Proverbs 26 contains a series of short, satirical observations about "the sluggard," a lazy person the writer uses as a comic figure to expose self-defeating behavior. In the ancient Near East, lions occasionally did roam near towns and roads — so the sluggard's excuse isn't invented from nothing, which makes the satire all the more clever. The humor lies in the scale: the most fearsome danger imaginable — a roaming, fierce lion — is deployed to avoid the completely ordinary task of going outside to work. The exaggeration is deliberate and pointed. The proverb exposes a universal human tendency: when we don't want to do something, we become remarkably creative at finding reasons that sound serious enough to justify staying put.

Prayer

God, I know the excuses I make. You know them better than I do. Give me the honesty to see my lions for what they are, and the simple courage to step out into the street anyway. Keep me from mistaking my own comfort for wisdom. Amen.

Reflection

If you've ever talked yourself out of something you knew you should do, you know the sluggard personally. The human mind is astonishingly good at threat inflation — at taking something small and routine and dressing it up in lion's clothing. The excuse doesn't have to be completely false to be fundamentally dishonest. There probably were real lions sometimes. But no lion was actually stopping this person. The danger was real enough to sound credible and fictional enough to be convenient. What's your lion? What's the story you tell yourself — the one that sounds reasonable enough that you almost believe it — that keeps you from the work, the call, the difficult conversation you know is waiting? The writer of this proverb is almost smiling as they write it, and that gentleness is part of the invitation.
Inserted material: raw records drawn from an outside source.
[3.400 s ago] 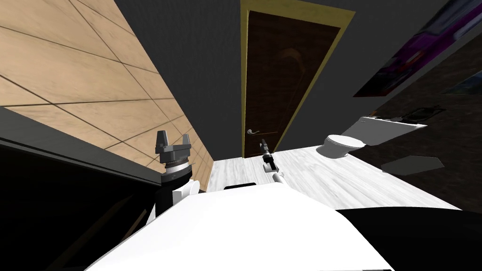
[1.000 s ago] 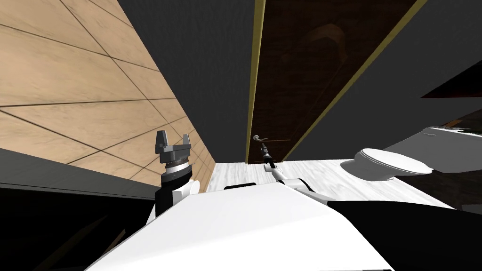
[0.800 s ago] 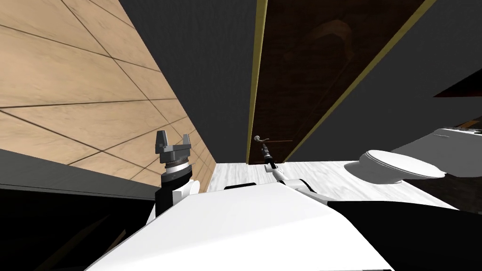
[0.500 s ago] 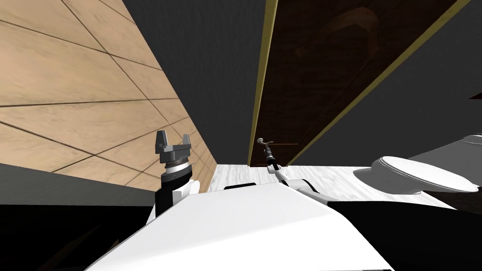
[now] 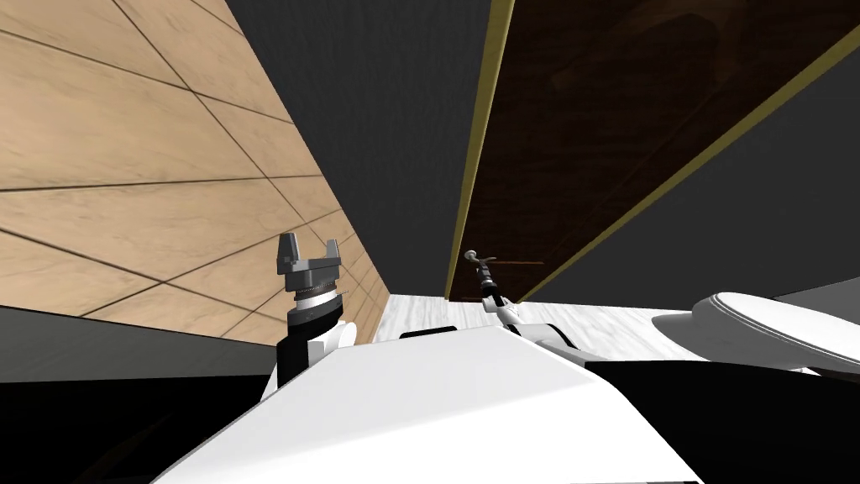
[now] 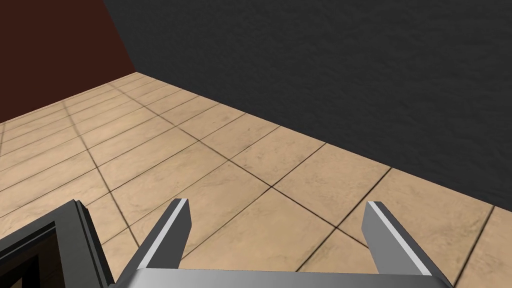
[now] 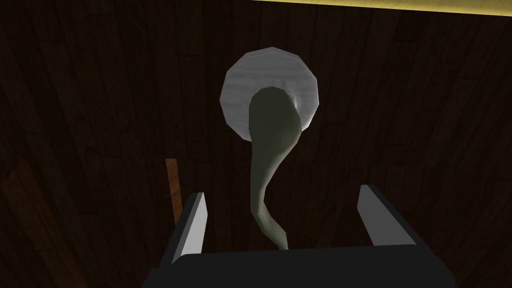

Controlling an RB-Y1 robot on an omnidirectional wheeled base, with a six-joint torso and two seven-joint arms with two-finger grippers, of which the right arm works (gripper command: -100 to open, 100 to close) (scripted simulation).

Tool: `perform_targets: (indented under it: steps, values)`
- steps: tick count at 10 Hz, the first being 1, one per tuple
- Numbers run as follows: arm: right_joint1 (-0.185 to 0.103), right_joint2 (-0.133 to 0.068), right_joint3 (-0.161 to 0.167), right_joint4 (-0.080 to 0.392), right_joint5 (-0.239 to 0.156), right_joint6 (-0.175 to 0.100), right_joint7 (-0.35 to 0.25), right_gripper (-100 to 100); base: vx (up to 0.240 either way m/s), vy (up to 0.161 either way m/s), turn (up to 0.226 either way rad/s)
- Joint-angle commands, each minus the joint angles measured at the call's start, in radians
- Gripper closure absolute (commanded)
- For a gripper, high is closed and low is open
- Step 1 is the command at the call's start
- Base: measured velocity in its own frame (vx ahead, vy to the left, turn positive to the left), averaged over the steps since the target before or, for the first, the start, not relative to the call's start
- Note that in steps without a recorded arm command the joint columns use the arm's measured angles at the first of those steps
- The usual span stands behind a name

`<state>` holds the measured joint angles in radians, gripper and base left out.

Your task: Pull the door open

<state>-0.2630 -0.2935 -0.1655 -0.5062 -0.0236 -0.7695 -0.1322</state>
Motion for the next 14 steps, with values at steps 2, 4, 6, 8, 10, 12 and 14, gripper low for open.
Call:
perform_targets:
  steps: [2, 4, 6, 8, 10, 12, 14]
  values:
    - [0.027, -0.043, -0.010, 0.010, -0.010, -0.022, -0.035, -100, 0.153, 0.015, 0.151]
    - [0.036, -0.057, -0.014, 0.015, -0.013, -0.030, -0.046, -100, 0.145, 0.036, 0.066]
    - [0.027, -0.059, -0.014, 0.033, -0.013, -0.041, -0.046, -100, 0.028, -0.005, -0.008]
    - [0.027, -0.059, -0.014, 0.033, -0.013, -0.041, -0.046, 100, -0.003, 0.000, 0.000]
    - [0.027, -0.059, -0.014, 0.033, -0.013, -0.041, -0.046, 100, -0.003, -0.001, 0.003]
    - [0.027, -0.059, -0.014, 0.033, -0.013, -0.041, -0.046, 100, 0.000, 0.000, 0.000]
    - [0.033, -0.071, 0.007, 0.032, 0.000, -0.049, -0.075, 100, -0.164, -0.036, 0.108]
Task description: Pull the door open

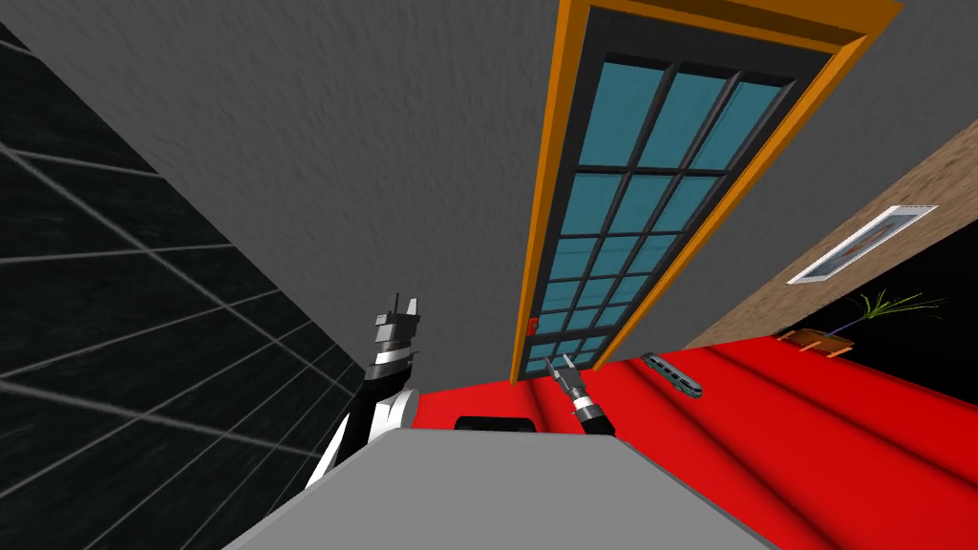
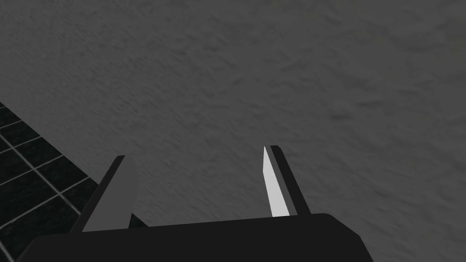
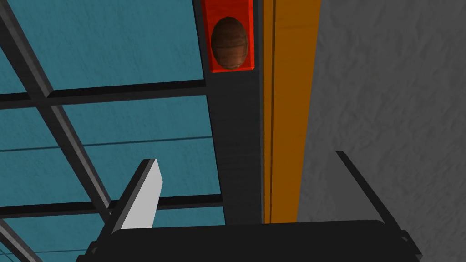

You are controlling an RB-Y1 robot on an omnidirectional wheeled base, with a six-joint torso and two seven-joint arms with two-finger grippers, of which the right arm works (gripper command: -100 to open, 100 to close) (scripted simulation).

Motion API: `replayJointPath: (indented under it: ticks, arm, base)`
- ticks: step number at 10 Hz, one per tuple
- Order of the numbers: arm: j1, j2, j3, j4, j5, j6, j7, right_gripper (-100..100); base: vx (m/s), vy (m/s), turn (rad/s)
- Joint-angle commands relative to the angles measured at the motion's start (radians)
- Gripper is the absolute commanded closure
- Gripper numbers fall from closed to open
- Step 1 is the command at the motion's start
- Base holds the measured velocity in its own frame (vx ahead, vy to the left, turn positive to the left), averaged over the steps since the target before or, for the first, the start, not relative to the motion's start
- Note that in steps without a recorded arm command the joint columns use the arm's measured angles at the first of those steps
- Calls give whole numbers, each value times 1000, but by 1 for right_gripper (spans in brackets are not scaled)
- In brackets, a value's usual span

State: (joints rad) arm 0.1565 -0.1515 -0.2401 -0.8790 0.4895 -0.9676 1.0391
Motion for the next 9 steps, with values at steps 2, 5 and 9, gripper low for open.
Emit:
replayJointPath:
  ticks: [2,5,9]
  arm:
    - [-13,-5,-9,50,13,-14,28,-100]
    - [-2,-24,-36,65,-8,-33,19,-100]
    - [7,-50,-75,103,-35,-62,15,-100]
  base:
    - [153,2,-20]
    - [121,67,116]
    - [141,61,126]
The first step past your lion is usually just admitting it probably isn't there.

Discussion Questions

1

Why do you think the writer chose a lion — the most fearsome predator of the ancient world — as the sluggard's excuse? What does that choice reveal about the psychology of avoidance?

2

What is a "lion in the road" excuse you've used recently — something that sounds legitimate on the surface but is mostly about not wanting to face something hard?

3

Is all caution just laziness in disguise, or is there a real place for genuine risk-assessment? How do you honestly tell the difference in your own life?

4

How does your habit of making excuses — even well-reasoned ones — affect the people who are counting on you to show up?

5

Name one specific thing you've been avoiding with a "lion" excuse — and what would it look like to actually do it this week, fear and all?